• [What the exercise asks]:
Reproduce each entry below in full, exactly as it was given.

• [Material shown]:
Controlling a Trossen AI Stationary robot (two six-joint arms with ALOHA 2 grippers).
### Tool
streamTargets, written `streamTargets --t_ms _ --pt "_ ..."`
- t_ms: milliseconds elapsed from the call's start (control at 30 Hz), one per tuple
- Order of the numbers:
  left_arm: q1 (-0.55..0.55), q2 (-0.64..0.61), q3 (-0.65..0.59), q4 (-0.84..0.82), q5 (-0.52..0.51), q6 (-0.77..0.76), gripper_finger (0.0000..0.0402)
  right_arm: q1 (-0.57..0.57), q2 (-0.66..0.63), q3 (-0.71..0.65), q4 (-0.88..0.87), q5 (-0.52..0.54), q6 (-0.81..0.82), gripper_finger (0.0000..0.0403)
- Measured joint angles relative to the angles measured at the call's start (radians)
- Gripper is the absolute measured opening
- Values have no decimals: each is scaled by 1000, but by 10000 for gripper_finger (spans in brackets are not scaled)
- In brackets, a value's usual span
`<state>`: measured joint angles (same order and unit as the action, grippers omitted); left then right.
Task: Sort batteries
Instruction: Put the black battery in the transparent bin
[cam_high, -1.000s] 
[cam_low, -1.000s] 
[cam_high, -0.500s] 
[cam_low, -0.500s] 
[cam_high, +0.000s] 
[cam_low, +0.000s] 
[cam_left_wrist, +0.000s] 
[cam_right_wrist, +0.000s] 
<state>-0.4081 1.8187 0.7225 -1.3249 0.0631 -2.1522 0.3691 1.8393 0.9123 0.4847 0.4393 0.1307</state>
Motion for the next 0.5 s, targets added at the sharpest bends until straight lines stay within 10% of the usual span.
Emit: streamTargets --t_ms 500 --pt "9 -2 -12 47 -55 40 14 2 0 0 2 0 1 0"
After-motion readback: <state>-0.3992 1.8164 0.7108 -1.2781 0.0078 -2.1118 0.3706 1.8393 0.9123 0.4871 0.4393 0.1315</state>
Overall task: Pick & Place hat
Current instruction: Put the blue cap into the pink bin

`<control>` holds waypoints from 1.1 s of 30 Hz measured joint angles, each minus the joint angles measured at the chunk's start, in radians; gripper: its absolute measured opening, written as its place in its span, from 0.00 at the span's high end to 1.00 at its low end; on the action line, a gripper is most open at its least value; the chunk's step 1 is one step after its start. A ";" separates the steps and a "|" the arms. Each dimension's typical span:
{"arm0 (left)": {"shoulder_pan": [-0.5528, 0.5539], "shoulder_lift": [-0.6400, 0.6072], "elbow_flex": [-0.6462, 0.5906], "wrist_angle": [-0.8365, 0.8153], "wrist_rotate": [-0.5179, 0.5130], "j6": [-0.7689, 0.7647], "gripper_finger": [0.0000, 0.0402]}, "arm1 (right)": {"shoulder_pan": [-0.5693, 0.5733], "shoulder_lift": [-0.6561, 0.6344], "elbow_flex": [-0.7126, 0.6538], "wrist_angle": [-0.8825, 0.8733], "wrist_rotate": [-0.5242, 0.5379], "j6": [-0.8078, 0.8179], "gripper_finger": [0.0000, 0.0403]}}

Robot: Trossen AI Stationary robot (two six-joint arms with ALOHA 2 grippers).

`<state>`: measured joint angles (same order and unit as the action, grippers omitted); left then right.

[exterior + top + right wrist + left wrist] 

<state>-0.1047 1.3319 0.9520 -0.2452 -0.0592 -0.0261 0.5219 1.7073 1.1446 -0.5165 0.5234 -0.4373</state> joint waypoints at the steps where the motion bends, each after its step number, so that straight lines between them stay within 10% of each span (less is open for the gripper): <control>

• [Solved problem]:
Controlling a Trossen AI Stationary robot (two six-joint arms with ALOHA 2 grippers).
### Tool
streamTargets, written `streamTargets --t_ms _ --pt "_ ..."`
- t_ms: milliseconds elapsed from the call's start (control at 30 Hz), one per tuple
- Order of the numbers:
  left_arm: q1 (-0.55..0.55), q2 (-0.64..0.61), q3 (-0.65..0.59), q4 (-0.84..0.82), q5 (-0.52..0.51), q6 (-0.77..0.76), gripper_finger (0.0000..0.0402)
  right_arm: q1 (-0.57..0.57), q2 (-0.66..0.63), q3 (-0.71..0.65), q4 (-0.88..0.87), q5 (-0.52..0.54), q6 (-0.81..0.82), gripper_finger (0.0000..0.0403)
- Measured joint angles relative to the angles measured at the call's start (radians)
- Gripper is the absolute measured opening
- Values have no decimals: each is scaled by 1000, but by 10000 for gripper_finger (spans in brackets are not scaled)
- In brackets, a value's usual span
`<state>`: measured joint angles (same order and unit as the action, grippers omitted); left then right.
Task: Sort batteries
Instruction: Put the black battery in the transparent bin
[cam_high, -1.000s] 
[cam_low, -1.000s] 
[cam_high, -0.500s] 
[cam_low, -0.500s] 
[cam_high, +0.000s] 
[cam_low, +0.000s] 
[cam_left_wrist, +0.000s] 
[cam_right_wrist, +0.000s] 
<state>-0.4081 1.8187 0.7225 -1.3249 0.0631 -2.1522 0.3691 1.8393 0.9123 0.4847 0.4393 0.1307</state>
Motion for the next 0.5 s, targets added at the sharpest bends until straight lines stay within 10% of the usual span.
Emit: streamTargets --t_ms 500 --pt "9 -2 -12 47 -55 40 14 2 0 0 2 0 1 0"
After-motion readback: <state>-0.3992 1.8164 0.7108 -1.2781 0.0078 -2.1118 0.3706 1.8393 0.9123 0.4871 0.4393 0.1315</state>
Overall task: Pick & Place hat
Current instruction: Put the blue cap into the pink bin

`<control>` holds waypoints from 1.1 s of 30 Hz measured joint angles, each minus the joint angles measured at the chunk's start, in radians; gripper: its absolute measured opening, written as its place in its span, from 0.00 at the span's high end to 1.00 at its low end; on the action line, a gripper is most open at its least value; the chunk's step 1 is one step after its start. A ";" separates the steps and a "|" the arms. Each dimension's typical span:
{"arm0 (left)": {"shoulder_pan": [-0.5528, 0.5539], "shoulder_lift": [-0.6400, 0.6072], "elbow_flex": [-0.6462, 0.5906], "wrist_angle": [-0.8365, 0.8153], "wrist_rotate": [-0.5179, 0.5130], "j6": [-0.7689, 0.7647], "gripper_finger": [0.0000, 0.0402]}, "arm1 (right)": {"shoulder_pan": [-0.5693, 0.5733], "shoulder_lift": [-0.6561, 0.6344], "elbow_flex": [-0.7126, 0.6538], "wrist_angle": [-0.8825, 0.8733], "wrist_rotate": [-0.5242, 0.5379], "j6": [-0.8078, 0.8179], "gripper_finger": [0.0000, 0.0403]}}

Robot: Trossen AI Stationary robot (two six-joint arms with ALOHA 2 grippers).

`<state>`: measured joint angles (same order and unit as the action, grippers omitted); left then right.

[exterior + top + right wrist + left wrist] 

<state>-0.1047 1.3319 0.9520 -0.2452 -0.0592 -0.0261 0.5219 1.7073 1.1446 -0.5165 0.5234 -0.4373</state> joint waypoints at the steps where the motion bends, each after its step number, so that straight lines between them stay within 10% of each span (less is open for the gripper): <control>

Nothing more remains to be added to the answer.